彼女の服を採点し続けた俺、先に帰られて気づいた自分の「正しさ」

コラム

先に帰る彼女を見送ったあと、送りかけた下書きを前にして、俺は自分の「正直さ」が誰のためのものだったのかを考え始めました。

彼女はいつからか、会った直後に俺の表情をうかがうようになっていました。その理由を、俺は考えようとはしませんでした。

言わないほうが不誠実だと思っていた

俺は昔から、思ったことを口にせずにいるのが苦手でした。学生時代、周りの誰も指摘してくれないまま、ずれた格好で人前に立って恥をかいたことがあります。あれから、気づいたことを伝えるのが相手への誠実さだと信じてきました。だから彼女の服にも、会うたびに感想を口にしていました。「その服、前のほうがよかったよ」。

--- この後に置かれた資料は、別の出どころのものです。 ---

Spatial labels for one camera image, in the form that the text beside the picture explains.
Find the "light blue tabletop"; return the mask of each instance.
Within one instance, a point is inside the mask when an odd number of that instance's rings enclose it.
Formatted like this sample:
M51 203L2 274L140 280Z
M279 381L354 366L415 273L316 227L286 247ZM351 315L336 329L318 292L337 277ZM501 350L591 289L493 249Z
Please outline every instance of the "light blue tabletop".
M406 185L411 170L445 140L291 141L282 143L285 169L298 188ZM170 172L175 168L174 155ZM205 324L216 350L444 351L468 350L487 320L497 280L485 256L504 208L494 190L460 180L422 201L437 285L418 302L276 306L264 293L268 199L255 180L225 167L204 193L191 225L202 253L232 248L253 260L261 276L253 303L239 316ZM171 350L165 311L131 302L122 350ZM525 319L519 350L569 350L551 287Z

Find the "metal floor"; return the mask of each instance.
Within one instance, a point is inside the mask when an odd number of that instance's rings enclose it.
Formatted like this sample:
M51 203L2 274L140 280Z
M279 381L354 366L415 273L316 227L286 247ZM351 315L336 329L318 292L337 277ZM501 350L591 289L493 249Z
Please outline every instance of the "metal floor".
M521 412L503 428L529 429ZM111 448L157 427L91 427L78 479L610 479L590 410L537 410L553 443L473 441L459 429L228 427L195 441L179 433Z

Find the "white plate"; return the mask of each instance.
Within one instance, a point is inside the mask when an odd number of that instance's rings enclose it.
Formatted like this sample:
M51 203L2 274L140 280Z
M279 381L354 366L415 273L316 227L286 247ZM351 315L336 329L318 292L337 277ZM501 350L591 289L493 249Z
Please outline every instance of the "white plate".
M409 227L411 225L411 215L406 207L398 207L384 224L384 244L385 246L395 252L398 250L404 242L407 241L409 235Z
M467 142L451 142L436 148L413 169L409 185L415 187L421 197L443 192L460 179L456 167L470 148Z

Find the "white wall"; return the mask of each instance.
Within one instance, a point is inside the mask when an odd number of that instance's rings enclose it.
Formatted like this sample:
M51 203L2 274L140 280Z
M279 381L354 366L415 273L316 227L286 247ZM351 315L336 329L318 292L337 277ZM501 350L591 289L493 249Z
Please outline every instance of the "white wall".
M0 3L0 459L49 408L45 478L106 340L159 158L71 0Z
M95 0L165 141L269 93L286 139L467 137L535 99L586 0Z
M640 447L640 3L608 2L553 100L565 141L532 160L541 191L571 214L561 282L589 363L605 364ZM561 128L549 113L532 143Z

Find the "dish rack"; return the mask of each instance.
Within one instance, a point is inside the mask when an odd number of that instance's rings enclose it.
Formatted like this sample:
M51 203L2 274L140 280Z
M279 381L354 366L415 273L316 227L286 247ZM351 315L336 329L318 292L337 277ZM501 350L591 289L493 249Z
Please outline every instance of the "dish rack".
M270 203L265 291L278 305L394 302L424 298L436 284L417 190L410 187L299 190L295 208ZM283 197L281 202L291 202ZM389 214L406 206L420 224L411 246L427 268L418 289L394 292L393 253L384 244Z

良かれと思っての一言に彼女が小さくうなずくのを見て、ちゃんと伝わっていると思い込んでいました。

眉が先に動いた日

その日、改札の向こうから歩いてきた彼女は、見たことのないワンピースを着ていました。似合うかどうかを先に判定してしまうのは、もう癖のようなものでした。「うーん、悪くないけど、この前の白のほうが似合ってたかな」。彼女は返事の代わりに、少し先の信号へ目をやりました。俺はその横顔の意味を、深く考えないままカフェへ向かいました。